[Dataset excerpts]
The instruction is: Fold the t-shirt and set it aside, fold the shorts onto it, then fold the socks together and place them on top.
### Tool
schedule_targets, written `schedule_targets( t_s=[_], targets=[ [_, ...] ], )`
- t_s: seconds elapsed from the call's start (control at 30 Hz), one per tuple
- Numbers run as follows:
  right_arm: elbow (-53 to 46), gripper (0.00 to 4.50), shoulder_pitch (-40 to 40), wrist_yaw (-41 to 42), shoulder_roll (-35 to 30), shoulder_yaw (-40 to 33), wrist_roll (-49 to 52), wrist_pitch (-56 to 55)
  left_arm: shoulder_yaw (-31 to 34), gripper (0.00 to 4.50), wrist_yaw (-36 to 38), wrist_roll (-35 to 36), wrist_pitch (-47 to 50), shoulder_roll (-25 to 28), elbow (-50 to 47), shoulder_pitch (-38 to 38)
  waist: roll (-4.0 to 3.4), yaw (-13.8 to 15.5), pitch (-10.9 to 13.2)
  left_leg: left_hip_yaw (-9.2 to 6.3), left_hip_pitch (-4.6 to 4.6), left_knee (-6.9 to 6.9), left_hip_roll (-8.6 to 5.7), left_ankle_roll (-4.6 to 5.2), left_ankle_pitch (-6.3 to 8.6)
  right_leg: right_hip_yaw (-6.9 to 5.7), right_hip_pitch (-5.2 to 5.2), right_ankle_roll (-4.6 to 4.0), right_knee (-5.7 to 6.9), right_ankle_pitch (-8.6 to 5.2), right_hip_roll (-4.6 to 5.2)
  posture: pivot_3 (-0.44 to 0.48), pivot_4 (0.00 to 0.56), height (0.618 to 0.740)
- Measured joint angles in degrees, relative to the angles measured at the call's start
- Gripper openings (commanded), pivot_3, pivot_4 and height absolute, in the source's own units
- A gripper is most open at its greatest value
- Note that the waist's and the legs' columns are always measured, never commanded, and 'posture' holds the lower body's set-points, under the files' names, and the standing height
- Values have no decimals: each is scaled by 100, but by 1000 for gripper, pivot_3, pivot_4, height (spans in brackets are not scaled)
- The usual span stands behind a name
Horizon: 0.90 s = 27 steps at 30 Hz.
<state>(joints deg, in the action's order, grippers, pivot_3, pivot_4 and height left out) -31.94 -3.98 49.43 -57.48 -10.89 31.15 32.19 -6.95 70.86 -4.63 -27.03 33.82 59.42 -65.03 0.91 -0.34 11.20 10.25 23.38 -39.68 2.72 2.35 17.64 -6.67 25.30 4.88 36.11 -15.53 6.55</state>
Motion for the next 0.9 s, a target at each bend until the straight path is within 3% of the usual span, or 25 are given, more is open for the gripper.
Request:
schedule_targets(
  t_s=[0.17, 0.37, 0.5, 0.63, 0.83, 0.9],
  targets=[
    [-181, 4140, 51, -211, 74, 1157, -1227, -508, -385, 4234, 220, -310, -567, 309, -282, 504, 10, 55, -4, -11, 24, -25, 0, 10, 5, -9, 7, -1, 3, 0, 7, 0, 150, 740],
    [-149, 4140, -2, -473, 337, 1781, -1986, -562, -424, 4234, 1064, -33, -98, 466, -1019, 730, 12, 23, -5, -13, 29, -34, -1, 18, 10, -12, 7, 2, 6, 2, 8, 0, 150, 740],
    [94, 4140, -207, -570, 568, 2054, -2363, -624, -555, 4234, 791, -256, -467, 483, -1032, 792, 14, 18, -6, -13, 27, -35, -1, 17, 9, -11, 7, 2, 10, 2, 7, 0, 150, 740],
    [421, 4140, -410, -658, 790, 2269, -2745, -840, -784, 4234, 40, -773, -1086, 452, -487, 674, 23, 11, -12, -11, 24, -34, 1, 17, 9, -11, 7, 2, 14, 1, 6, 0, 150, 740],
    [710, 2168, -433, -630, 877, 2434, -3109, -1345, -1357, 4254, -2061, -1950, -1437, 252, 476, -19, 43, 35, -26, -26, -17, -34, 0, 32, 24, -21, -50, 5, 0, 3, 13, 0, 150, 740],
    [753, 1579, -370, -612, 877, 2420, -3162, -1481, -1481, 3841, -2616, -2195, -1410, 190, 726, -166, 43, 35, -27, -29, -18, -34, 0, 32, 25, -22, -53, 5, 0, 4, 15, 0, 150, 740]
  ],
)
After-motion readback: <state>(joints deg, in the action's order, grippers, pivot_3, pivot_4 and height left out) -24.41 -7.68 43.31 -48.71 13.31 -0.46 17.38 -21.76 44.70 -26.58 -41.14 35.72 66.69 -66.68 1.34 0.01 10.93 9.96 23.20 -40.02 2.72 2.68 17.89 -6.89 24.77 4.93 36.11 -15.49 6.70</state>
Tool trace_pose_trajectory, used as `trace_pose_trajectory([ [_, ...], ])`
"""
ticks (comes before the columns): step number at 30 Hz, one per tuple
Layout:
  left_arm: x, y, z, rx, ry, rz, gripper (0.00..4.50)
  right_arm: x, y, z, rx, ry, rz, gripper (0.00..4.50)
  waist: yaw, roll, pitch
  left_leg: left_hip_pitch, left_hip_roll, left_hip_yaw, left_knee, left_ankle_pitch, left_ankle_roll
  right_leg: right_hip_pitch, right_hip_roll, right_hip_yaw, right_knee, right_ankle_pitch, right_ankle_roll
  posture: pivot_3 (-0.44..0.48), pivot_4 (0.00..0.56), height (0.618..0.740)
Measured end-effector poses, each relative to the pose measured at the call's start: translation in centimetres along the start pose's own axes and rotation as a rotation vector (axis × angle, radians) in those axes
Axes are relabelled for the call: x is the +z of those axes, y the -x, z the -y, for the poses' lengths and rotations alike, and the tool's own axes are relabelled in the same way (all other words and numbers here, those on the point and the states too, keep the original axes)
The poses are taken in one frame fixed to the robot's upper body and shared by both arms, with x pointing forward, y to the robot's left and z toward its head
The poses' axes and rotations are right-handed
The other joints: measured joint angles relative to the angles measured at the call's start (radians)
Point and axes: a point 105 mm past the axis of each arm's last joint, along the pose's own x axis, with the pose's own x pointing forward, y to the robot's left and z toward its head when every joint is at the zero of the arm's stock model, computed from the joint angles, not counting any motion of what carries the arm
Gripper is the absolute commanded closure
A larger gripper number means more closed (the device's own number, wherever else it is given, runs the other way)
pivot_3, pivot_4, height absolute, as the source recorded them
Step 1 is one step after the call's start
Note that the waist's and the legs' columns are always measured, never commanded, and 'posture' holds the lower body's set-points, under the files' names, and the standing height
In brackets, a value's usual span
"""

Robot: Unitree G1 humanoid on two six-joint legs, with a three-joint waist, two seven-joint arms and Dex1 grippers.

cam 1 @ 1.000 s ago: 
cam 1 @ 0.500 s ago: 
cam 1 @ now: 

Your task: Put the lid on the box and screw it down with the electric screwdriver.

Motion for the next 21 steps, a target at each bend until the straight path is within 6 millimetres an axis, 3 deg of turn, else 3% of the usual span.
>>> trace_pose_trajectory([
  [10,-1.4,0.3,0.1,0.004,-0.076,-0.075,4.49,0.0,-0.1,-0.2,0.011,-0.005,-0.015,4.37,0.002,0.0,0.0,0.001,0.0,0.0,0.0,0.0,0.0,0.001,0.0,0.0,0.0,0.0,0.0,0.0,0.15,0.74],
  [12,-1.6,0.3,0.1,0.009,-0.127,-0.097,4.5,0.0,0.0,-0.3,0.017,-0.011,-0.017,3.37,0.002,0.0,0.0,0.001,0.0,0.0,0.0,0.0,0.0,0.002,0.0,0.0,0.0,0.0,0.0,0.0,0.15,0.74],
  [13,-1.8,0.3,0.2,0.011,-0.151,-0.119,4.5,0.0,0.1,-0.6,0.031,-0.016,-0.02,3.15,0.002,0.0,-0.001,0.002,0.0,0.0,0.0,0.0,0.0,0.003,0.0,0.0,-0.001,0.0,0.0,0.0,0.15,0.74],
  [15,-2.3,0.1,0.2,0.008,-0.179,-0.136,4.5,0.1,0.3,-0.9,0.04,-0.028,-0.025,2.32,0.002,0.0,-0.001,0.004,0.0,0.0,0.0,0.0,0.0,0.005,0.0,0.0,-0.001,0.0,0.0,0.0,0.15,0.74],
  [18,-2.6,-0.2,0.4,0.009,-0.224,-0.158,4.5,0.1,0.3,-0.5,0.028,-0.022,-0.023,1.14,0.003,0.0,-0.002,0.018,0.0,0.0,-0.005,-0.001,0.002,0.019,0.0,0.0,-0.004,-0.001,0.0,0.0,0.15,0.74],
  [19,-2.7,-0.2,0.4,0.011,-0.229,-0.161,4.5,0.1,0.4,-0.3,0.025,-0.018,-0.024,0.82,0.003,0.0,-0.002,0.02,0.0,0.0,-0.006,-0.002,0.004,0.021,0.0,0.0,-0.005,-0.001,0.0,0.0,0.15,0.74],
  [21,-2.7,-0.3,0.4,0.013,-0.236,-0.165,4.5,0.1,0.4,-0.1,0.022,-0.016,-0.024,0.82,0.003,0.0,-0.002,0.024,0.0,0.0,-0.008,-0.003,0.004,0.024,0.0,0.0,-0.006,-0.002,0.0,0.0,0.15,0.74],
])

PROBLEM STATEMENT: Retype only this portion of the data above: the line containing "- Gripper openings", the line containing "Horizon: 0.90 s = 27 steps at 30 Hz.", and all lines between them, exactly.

RESULT:
- Gripper openings (commanded), pivot_3, pivot_4 and height absolute, in the source's own units
- A gripper is most open at its greatest value
- Note that the waist's and the legs' columns are always measured, never commanded, and 'posture' holds the lower body's set-points, under the files' names, and the standing height
- Values have no decimals: each is scaled by 100, but by 1000 for gripper, pivot_3, pivot_4, height (spans in brackets are not scaled)
- The usual span stands behind a name
Horizon: 0.90 s = 27 steps at 30 Hz.

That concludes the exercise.